*Problem requirements:* Keeping each line intact, print the whole listing.

*Data block:*
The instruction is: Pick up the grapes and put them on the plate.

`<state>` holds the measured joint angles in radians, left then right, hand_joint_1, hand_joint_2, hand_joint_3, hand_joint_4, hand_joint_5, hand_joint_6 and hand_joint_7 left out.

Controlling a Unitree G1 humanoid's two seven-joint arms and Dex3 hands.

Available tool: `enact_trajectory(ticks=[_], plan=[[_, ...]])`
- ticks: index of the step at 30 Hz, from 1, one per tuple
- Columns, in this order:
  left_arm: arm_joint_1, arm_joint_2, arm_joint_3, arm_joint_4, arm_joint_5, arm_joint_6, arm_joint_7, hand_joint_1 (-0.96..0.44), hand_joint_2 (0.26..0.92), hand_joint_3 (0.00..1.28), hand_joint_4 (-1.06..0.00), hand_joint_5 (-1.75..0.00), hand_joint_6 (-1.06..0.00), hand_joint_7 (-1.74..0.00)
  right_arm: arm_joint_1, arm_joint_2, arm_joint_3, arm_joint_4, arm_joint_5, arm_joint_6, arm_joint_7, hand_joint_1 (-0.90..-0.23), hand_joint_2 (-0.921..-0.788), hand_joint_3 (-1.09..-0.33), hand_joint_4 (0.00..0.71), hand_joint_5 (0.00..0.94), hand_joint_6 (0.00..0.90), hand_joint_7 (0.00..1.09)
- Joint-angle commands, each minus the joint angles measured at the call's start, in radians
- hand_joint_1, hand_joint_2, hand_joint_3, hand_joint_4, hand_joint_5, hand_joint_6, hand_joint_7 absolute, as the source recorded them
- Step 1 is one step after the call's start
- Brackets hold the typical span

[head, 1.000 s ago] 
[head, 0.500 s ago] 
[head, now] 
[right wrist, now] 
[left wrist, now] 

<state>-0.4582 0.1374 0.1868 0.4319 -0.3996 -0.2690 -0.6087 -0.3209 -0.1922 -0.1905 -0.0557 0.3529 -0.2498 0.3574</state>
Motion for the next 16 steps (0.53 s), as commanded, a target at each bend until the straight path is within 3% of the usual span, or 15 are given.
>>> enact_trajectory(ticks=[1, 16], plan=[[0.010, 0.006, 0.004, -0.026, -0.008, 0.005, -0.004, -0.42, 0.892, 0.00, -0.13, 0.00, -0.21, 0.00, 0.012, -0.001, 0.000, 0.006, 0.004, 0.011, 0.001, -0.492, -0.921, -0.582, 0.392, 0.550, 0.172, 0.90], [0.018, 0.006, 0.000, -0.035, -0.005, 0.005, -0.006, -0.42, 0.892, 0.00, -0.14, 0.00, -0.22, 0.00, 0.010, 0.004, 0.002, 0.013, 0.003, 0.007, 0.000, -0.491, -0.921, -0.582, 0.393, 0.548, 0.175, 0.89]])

*Written solution:*
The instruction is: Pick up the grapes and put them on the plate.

`<state>` holds the measured joint angles in radians, left then right, hand_joint_1, hand_joint_2, hand_joint_3, hand_joint_4, hand_joint_5, hand_joint_6 and hand_joint_7 left out.

Controlling a Unitree G1 humanoid's two seven-joint arms and Dex3 hands.

Available tool: `enact_trajectory(ticks=[_], plan=[[_, ...]])`
- ticks: index of the step at 30 Hz, from 1, one per tuple
- Columns, in this order:
  left_arm: arm_joint_1, arm_joint_2, arm_joint_3, arm_joint_4, arm_joint_5, arm_joint_6, arm_joint_7, hand_joint_1 (-0.96..0.44), hand_joint_2 (0.26..0.92), hand_joint_3 (0.00..1.28), hand_joint_4 (-1.06..0.00), hand_joint_5 (-1.75..0.00), hand_joint_6 (-1.06..0.00), hand_joint_7 (-1.74..0.00)
  right_arm: arm_joint_1, arm_joint_2, arm_joint_3, arm_joint_4, arm_joint_5, arm_joint_6, arm_joint_7, hand_joint_1 (-0.90..-0.23), hand_joint_2 (-0.921..-0.788), hand_joint_3 (-1.09..-0.33), hand_joint_4 (0.00..0.71), hand_joint_5 (0.00..0.94), hand_joint_6 (0.00..0.90), hand_joint_7 (0.00..1.09)
- Joint-angle commands, each minus the joint angles measured at the call's start, in radians
- hand_joint_1, hand_joint_2, hand_joint_3, hand_joint_4, hand_joint_5, hand_joint_6, hand_joint_7 absolute, as the source recorded them
- Step 1 is one step after the call's start
- Brackets hold the typical span

[head, 1.000 s ago] 
[head, 0.500 s ago] 
[head, now] 
[right wrist, now] 
[left wrist, now] 

<state>-0.4582 0.1374 0.1868 0.4319 -0.3996 -0.2690 -0.6087 -0.3209 -0.1922 -0.1905 -0.0557 0.3529 -0.2498 0.3574</state>
Motion for the next 16 steps (0.53 s), as commanded, a target at each bend until the straight path is within 3% of the usual span, or 15 are given.
>>> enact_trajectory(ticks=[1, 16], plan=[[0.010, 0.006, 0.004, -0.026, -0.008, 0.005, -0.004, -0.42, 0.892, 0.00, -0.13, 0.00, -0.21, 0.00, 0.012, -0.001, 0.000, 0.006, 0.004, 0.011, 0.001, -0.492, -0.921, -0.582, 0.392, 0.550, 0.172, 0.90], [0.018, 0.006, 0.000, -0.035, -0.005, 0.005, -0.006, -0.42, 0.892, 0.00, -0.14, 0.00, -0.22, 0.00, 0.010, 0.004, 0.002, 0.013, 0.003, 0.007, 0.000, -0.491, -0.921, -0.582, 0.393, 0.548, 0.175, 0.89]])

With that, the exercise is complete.